Pimpinan Cabang Lembaga Dakwah Indonesia (PC LDII Senen) berkolaborasi dengan Yayasan Al-Firdaus Senen Jakarta melalui Taman Pendidikan Al-Quran Al-Firdaus Senen Jakarta (TPQ Al-Firdaus) memiliki program pembinaan generasi penerus (generus). Hal tersebut sebagai salah satu upaya LDII Senen untuk mencetak SDM unggul yang profesional dan religius. Pembinaan generus dikategorikan menjadi beberapa level, yaitu usia dini (ceberawit), pra-remaja, remaja, dan pra-nikah.
Pada momentum hari raya Idul Adha 1444 H pengurus PC LDII Senen dan jajaran pengurus TPQ Al-Firdaus mengundang para caberawit beserta orang tua untuk makan bersama. Kegiatan tersebut merupakan puncak rangkaian edukasi bertema Idul Adha yang telah disampaikan di kelas oleh para Mubaligh dan Mubalighot. Pada kesempatan tersebut, disampaikan kembali sejarah Idul Adha beserta hikmah-hikmahnya, serta relevansinya dengan kehidupan masyarakat saat ini seperti saling berbagi dan kebersamaan. “Kami berharap para caberawit mengerti dan memahami hikmah Idul Adha yang sarat makna sejak dini dan tidak menganggapnya hanya sebagai seremoni belaka, serta menjadi pengingat bagi kita semua untuk meneladani ketaqwaan dan keikhlasan Nabi Ibrahim dan Nabi Ismail dalam menjalankan perintah Allah SWT”, terang H. Arie Saputra selaku Ketua PC LDII Senen.

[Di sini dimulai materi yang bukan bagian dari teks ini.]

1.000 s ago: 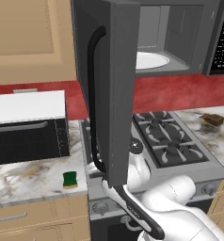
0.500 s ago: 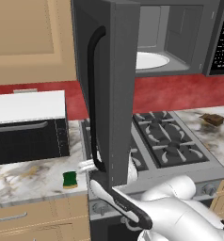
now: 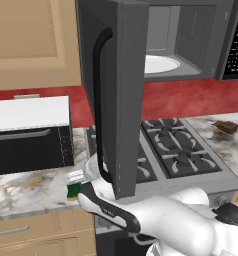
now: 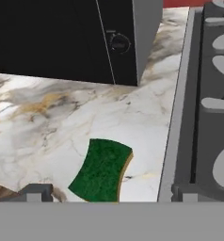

Selain itu, kesempatan tersebut juga dimanfaatan sebagai forum berbagi pengetahuan (sharing knowledge) dan praktik baik (best practice) antara orang tua dan pengurus TPQ Al-Firdaus. Komunikasi dua arah tersebut diharapkan menghasilkan formula terbaik untuk menciptakan suasana kegiatan belajar mengajar yang kondusif sesuai karakteristik setempat untuk melahirkan SDM unggul yang profesional dan religius sebagaimana yang telah dicita-citakan dalam Tri Sukses Generus, yaitu Generus yang alim dan faqih, berakhlaqul karimah, serta mandiri. “Kami senang sebagai orang tua didengarkan dan diajak komunikasi, dengan forum ini kami dapat saling belajar dengan sesama orang tua dan membangun komunikasi dengan para dewan guru”, ujar Ibu Maimunah selaku salah satu orang tua.